Surrounded by snow, this mailbox is at least visible and able to be used. Many other mailboxes around town are in much worse shape. | Photo by Eric Essagof '12

Lately, as cars drive down Westport roads, all that can be seen by passengers are barriers of piled snow. The streets resemble bowling lanes delineated by gutter bumpers made of foot-high mounds of snow. A few hints of color speckle the snow banks every couple of yards; barely visible mailboxes peek out from the snow.

The accumulation of several feet of snow around town has been a burden to many members of the community. One particularly affected group is the postal workers. As snow stacks reach higher heights, mailboxes around town have been buried. As plows work to push snow away from the road, they often knock mailboxes from their wooden posts.

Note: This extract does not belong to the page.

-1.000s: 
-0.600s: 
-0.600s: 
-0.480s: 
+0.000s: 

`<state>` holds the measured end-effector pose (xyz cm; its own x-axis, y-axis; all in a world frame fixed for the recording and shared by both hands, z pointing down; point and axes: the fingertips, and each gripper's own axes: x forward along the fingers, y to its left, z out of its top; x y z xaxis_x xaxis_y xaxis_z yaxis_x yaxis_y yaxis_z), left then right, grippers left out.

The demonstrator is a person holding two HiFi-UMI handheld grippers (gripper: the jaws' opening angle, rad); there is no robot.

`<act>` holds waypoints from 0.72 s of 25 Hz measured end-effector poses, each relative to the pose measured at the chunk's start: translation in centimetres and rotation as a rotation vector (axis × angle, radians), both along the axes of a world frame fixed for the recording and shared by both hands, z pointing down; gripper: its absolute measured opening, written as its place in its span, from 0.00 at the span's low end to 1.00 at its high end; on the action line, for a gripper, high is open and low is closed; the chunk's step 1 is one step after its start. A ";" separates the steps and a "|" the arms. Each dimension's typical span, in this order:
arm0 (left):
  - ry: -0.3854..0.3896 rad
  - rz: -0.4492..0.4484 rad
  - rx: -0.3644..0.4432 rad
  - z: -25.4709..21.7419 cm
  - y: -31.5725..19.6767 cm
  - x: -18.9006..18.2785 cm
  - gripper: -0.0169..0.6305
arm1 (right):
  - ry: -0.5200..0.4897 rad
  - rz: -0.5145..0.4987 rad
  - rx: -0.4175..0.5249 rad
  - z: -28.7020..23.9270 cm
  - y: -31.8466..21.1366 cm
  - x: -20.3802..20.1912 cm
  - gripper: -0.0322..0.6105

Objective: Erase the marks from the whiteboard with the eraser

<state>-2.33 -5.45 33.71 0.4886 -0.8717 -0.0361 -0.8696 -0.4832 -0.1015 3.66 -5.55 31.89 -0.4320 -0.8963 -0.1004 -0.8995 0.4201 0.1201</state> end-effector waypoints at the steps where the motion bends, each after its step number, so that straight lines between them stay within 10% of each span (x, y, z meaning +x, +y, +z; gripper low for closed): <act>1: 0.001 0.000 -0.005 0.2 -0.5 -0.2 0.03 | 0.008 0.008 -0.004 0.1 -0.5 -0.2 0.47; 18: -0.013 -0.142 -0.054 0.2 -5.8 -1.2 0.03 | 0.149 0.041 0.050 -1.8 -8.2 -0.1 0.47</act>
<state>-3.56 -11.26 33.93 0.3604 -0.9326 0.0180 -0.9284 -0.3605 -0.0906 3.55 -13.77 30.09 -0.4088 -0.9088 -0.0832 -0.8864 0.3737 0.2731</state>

When mail carriers cannot see a house’s mailbox, they are obligated to bring the mail back to the post office.

“We do not leave mail without a box. Without a box, you won’t get your mail,” Joe Salomone, a postal worker at the US Postal Service office on Route 1 in Westport said.

Because of the high amount of snowfall this winter, more people around town are failing to receive their mail.

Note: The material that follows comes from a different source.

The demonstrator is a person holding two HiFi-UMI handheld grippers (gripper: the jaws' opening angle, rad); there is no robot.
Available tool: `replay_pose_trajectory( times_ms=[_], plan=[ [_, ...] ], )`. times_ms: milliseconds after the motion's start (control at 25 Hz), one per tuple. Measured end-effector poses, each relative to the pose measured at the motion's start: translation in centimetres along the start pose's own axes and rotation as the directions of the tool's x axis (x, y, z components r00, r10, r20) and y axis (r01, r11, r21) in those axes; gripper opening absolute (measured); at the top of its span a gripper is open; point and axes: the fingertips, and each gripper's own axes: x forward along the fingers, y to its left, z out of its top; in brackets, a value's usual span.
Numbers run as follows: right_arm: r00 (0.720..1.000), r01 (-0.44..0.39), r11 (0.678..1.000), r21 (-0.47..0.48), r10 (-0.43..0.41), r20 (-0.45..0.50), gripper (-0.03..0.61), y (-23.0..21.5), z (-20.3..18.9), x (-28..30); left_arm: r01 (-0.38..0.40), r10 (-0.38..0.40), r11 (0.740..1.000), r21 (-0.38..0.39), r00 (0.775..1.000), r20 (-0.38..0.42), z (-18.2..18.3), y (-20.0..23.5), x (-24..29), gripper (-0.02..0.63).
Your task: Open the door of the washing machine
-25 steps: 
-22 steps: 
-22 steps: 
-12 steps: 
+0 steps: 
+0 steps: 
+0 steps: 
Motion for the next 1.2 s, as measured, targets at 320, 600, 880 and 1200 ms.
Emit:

“It is worse this year than in the past, we have gotten a lot of [phone] calls about people not getting their mail,” Salomone said.

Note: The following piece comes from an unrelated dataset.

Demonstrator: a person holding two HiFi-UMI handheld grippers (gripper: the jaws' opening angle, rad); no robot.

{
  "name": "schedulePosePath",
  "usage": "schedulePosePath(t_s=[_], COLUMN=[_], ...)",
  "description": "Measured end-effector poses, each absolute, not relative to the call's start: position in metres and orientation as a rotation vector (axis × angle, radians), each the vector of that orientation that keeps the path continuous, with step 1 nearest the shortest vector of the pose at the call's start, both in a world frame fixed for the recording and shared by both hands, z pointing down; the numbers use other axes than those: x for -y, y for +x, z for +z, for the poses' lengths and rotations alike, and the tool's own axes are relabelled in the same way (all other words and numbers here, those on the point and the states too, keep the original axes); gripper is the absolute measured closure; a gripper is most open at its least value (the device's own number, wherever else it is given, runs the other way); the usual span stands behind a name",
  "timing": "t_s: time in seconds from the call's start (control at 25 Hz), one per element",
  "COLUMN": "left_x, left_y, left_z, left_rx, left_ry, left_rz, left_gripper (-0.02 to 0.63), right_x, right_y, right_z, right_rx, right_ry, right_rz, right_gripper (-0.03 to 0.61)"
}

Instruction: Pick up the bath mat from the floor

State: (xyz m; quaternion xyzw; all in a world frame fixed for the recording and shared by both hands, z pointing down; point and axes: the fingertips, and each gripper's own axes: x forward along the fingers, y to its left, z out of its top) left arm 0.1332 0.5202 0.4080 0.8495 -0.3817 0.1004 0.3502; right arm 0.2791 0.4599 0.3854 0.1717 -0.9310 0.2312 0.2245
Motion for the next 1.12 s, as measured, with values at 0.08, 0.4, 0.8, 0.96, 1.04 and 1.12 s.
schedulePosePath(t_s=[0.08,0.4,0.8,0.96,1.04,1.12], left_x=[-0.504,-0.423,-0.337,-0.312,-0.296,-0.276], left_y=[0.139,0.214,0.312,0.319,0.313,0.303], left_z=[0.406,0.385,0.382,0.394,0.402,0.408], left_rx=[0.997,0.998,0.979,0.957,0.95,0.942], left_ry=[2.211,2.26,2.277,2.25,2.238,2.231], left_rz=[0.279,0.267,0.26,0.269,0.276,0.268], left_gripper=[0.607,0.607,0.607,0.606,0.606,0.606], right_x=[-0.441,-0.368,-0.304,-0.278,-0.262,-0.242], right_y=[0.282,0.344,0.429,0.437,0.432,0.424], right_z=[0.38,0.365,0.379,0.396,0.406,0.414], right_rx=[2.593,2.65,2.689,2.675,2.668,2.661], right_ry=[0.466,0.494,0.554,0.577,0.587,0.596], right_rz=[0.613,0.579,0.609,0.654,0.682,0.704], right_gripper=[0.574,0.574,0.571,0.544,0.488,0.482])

However, the safety of the carrier is the most important consideration for the Postal Service. “If the carrier doesn’t think he can get down a road, we don’t want them to risk it, especially in those [mail] trucks.”

In these instances, the carriers are required to bring the mail back to the carrier headquarters, which for Westport is the Westport Carrier Annex located at 234 Westport Ave., Norwalk. Residents who do not get a mail delivery can either pick up their mail at that location or wait for it to be delivered once conditions allow for it.

Although blocked mailboxes are frequently the result of snowplows ramming into them or pushing snow against them, Salomone says the plow drivers cannot be blamed. “It happens,” he said. “Their job is to get the snow off the road.”

It is the citizens’ job to clear their mailboxes out from under snow. And that is what many Westporters have been doing. Shoveling snow from around their mailboxes will help to ensure that their mail is delivered timely.

Nevertheless, there are some people who have failed to uncover the mailboxes from the snow, or have been unable to fix a mailbox broken by a plow.

“People get really aggravated, when they don’t get their mail. A lot of aggravated people have called for their mail,” Salomone said. However, unless a mailbox is visible and accessible to mail carrier trucks, letters, magazines and postcards, will be left waiting at the Carrier Annex.